If the weather is nice this weekend, Adam Weber plans to get some buddies together for a round of golf. If not, the former Gophers quarterback will relax at his family's home in Shoreview, enjoying the company of good friends.
He will not be waiting by the phone, fretting over where he might be picked in the NFL draft. Weber has done everything he can to maximize his chances, spending two months training with other prospects in Miami and time in Arizona working out with Eric Decker and Larry Fitzgerald Jr. He also has the enthusiastic support of agent Marc Lillibridge, who financed those expensive preparations, and longtime pro and college coach Marc Trestman, who is vouching for Weber's skills after working with him last winter.

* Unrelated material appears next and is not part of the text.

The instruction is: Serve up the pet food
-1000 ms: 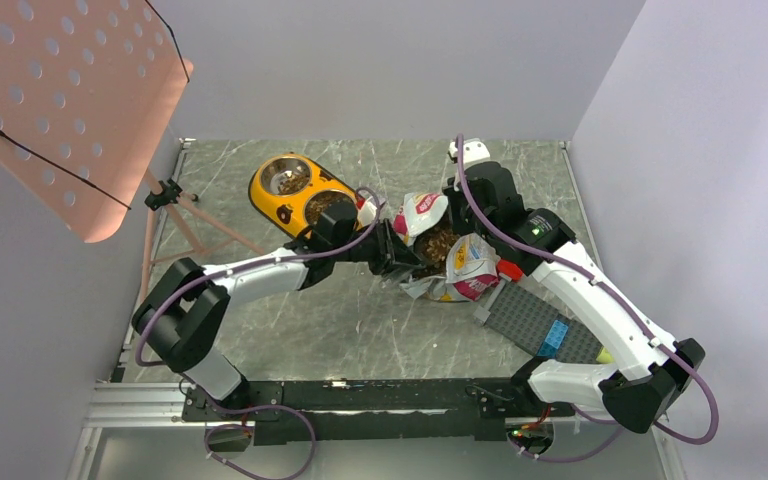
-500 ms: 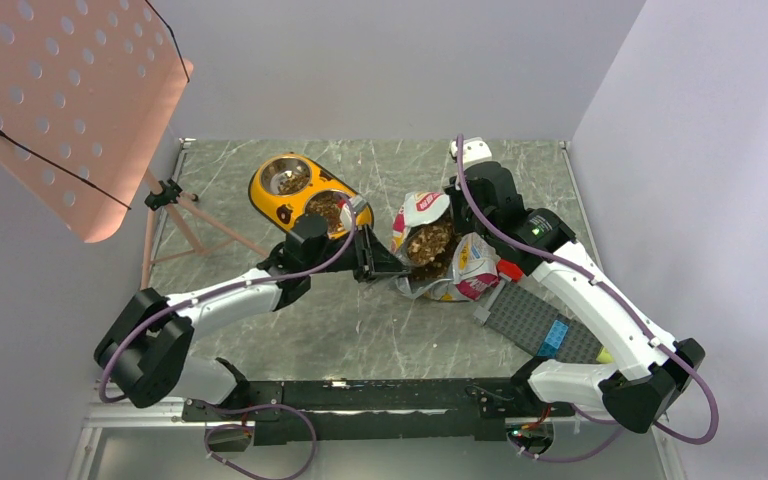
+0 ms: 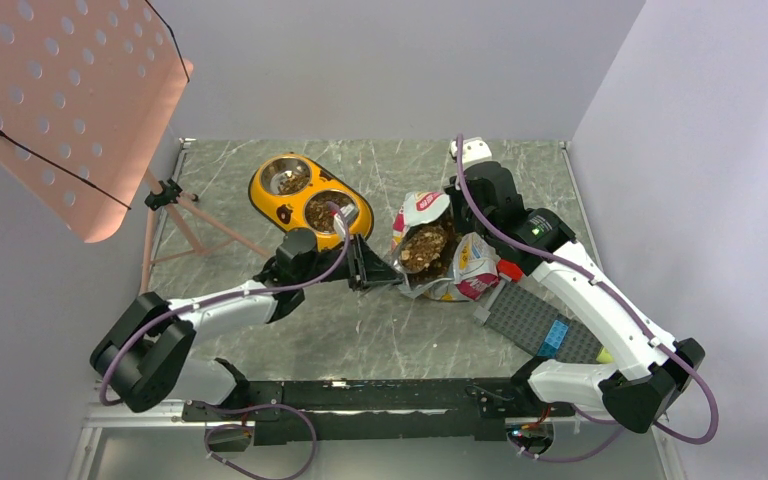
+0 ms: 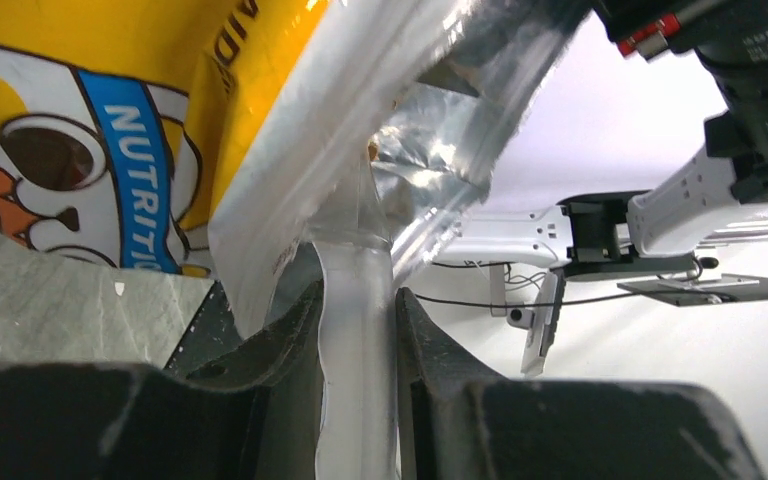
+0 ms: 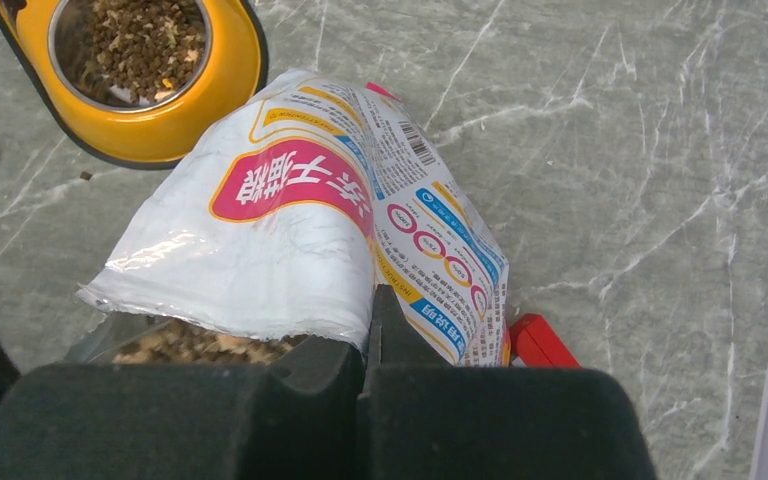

They believe in him for the same reason he believes in himself. Throughout a Gophers career battered by instability and disappointment, Weber never lost his bottomless optimism, love for football and commitment to giving his best every day, for his team as well as himself. He said he feels certain there is an NFL team that will believe in him, too, so he will not sweat the details this weekend.
"My family wanted to throw a party, but I'm not sure I want to do that," said Weber, who is working out at the U while waiting for his future to unfold. "It can be a very stressful process, and I want it to be a nice, relaxed day.
"If I get a phone call, I get a phone call, and we'll go from there. And if it doesn't happen, then we'll take the next steps. Regardless of whether I get drafted, I know I'll be on a team. However I get there, I don't care."
Draft analysts predict Weber could be chosen in the middle or late rounds -- or not at all. Those who rank him lower point to his size (6-1) and his interceptions (51 over a 50-game career). Those who rank him higher have looked past that.
They see the guy who played in four different offensive schemes in five years, under three head coaches and four quarterback coaches, and never complained. No matter how daunting the adjustment or how harsh the criticism, Weber kept doing his job to the best of his ability. That's what convinced Lillibridge, a former NFL player and scout, to represent Weber -- and fund predraft training costs that Weber estimated at $15,000 to $20,000.
"Once I met him, I knew he was the kind of guy I wanted to represent," Lillibridge said. "He's got intelligence and moxie, and he's a leader."
Weber graduated last May with a degree in marketing, which enabled him to train full-time once the Gophers' season ended in November. He spent January and February in Miami, where he devoted 12 hours a day to preparing for the draft alongside top prospects such as Arkansas tight end D.J. Williams, Miami (Fla.) receiver Leonard Hankerson and Maryland receiver Torrey Smith.
Detroit Lions quarterback Drew Stanton helped Weber with his throwing mechanics. Trestman gave him pointers for his March 8 pro day at the U, where Weber and others worked out for several NFL scouts. Decker, his former Gophers teammate who now plays for the Denver Broncos, told him what to expect when meeting with team representatives and invited him to train with NFL players in Arizona.
About eight teams have been in contact with Weber, and he visited the Jacksonville Jaguars. He understands some teams will dismiss him out of hand, but like Lillibridge, he is convinced that an organization that matches his values will give him a shot.
"I'm not just a bunch of numbers,'' Weber said. "I'm a guy who, regardless of what's going on, will do whatever I can to win. I'll never give up. I'll never be a distraction. I'll come in and be the hardest worker. That's what I have to sell."
Some NFL team -- one that appreciates integrity, selflessness and grit -- has the opportunity to snag a real bargain this weekend in Weber. More than once, he has been asked whether he wishes he had gone to another school, a place with fewer challenges and more success. To do so, he said, would be a pointless waste of energy.
Under Weber's philosophy, the most important play for any quarterback is the next one. Like always, he will be looking downfield this weekend, convinced that effort and belief will add up to something good.
"I'm not going to lie," he said. "It was very tough here at times, but I wasn't going to quit. I love competing, and I love the game of football, so I focused on doing the best I could every day. I know if I continue to work hard, things are going to work out."